Not in a place like Central Falls. I guess I should have rephrased myself as said "powers that be in high needs areas". Higher "value added" scores keep districts hitting the AYPs and out of trouble with government regulators.That's not what I've heard elsewhere. The "powers that be" in your region must be smarter than the usual.
Totally agree. A public school administrator, a charter and a private school guy all face the exact same circumstances when hiring. They draw from basically the same labor pool (a private school has a slightly larger one), have basically the same regulations, etc. Who is actually signing the checks just doesn't matter that much. The supply and demand aren't radically changing.Government policy, just like any private school policy, determines the salary of teachers.

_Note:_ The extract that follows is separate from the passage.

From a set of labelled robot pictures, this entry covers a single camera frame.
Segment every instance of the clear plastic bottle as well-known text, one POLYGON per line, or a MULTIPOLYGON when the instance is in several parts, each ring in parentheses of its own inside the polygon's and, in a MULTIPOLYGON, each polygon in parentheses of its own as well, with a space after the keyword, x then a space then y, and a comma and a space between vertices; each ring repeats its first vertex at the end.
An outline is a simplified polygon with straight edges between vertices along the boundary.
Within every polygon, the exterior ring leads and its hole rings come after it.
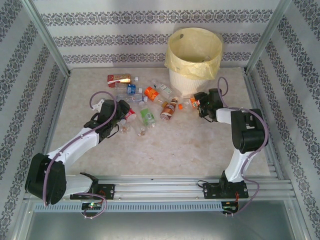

A private school in the same situation might decide that it is paying too much for teachers, and negotiate their wages downwards. They may even put up with strikes. Or they may not, and decide to settle for higher wages. The government goes through the exact same process in negotiations with its staff. Just because it's the government doing the wage negotiation doesn't mean it's not just as determined by supply and demand as anything else...
Like Dachs said, government schools close.The government never closes. My point is that wages in private firms are very firmly bound to market rules (because it affects the rate of profit of the company), while in the government they are not.

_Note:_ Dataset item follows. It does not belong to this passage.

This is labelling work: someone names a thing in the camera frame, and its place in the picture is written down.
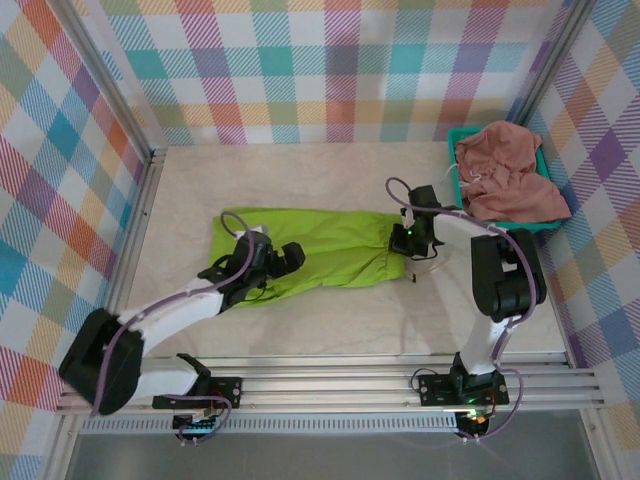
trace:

You said that the government faces pressure to increase the quality of the service, which is true. But the pressure is much more dilluted to cut costs. Financially, the publis schools are not competing with private schools. They don't compare their profit to the competition, they're not scared investors will find a more attractive destination for their money.
Could you people please give up your stubburness for a short while and just admit the obvious - that wage determination is different in the private and public sectors??
You are right in that the circumstances are slightly different because we are dealing with competing non-profit providers (the for-profit K12 market has been pretty much a failure right now) instead of profit-seeking firms...but they do compete! For investors (grant money...the Gates Foundation can make up nearly the entire budget for a charter school), for students (i.e, MONEY), for political capital, everything.
Every administrator is conscious of this fact. There are other firms (schools) offering a similar service in your area...and if you suck, you're going to lose your kids, and thus, your job.
American teaching isn't like a DMV government job...where you have a monopoly on an essential service.